Bientôt, la réputation de sainteté de frère Nicolas attire des visiteurs, des pèlerins sur la route de Compostelle. En outre, la sainteté de Nicolas et son expérience de conseiller et de juge en font un artisan de paix et un conciliateur hors pair.
On lui doit l’accord, du Convenant de Stans en 1481. La situation était tendue, on était au bord de la guerre civile : il s’agissait de partager le butin de Charles le Téméraire et de négocier l’admission des cantons de Fribourg et de Soleure dans la confédération. Les négociateurs voulaient se quitter sans s’être mis d’accord. Dans la nuit, son ami prêtre Heini Amgrund est venu faire un point de la situation au Ranft. Il a ramené un message de frère Nicolas aux négociateurs de la diète de Stans et ce message a résolu le différent en moins d’une heure.
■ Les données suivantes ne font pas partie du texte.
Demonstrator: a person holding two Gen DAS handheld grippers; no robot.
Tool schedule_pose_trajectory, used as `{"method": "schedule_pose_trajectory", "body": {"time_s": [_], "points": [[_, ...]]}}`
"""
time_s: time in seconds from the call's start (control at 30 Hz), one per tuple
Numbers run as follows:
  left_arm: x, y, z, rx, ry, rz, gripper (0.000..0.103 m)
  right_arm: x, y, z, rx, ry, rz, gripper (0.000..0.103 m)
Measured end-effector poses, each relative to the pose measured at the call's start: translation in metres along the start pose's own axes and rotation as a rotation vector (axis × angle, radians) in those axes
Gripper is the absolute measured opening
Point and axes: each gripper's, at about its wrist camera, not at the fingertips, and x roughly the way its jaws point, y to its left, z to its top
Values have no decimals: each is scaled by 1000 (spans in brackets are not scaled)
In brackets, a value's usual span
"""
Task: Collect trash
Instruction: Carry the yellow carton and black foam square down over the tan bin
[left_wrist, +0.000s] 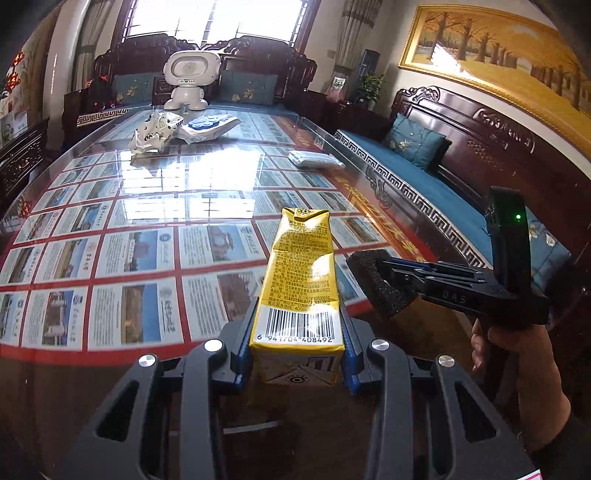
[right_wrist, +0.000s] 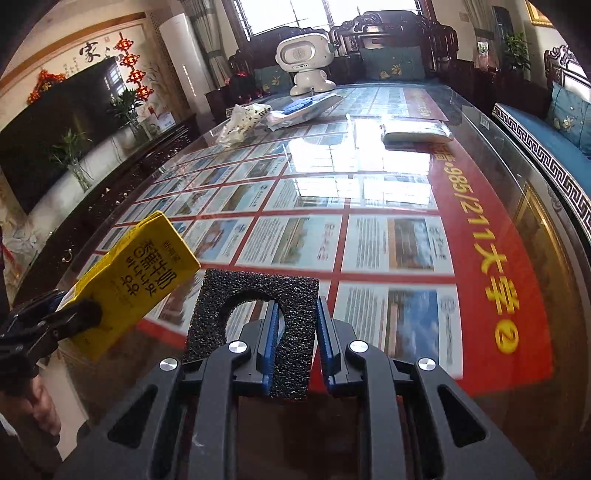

Plus tard, Nicolas a reçu des lettres de remerciement de Berne et de Soleure qui attestent de son rôle de pacificateur dans cette affaire.
C’est pourquoi il est considéré comme un des fondateurs de la confédération helvétique (la Suisse) et déclaré saint patron protecteur du pays. En Suisse il est fêté le 25 septembre.
Il meurt à 70 ans le 21 mars 1487, entouré de Dorothée, sa femme, et de certains de ses enfants.
Son culte est reconnu d’abord dans le diocèse de Constance, auquel appartient le canton d’Obwald à l’époque, puis en 1669, dans l’Eglise universelle. Il est canonisé en 1947 par le pape Pie XII.
L’exemple de Nicolas et Dorothée nous montre que la vocation au mariage est une vraie vocation à la sainteté. Le sacrement du mariage est donné aux époux pour qu’ils deviennent des saints ensembles. En même temps, dans un couple, chacun a sa propre sainteté.
Nicolas est devenu saint en étant un bon paysan, un juge intègre et en se faisant ermite et en se consacrant pleinement à Dieu pendant les dernières 20 années de sa vie. Dorothée est devenue sainte (j’ai conscience d’anticiper ici le jugement de l’Église) en étant une bonne paysanne, une mère de famille, en se consacrant à ses enfants, en aimant son mari au point de le laisser libre de suivre une vocation très particulière.
Le couple Dorothée – Nicolas montre que, dans un même couple, la sainteté de l’un a des connotations différentes de la sainteté de l’autre. Ce qui est important, c’est que chacun suive le projet de Dieu sur lui – et Dieu garde un projet personnel sur les personnes même si elles sont mariées. C’est pourquoi, dans le cas de béatification de personnes mariées, l’Église demande qu’il y ait un procès par personne. Ce n’est qu’après un certain temps qu’elle permet que les deux procès soient réunis en un seul.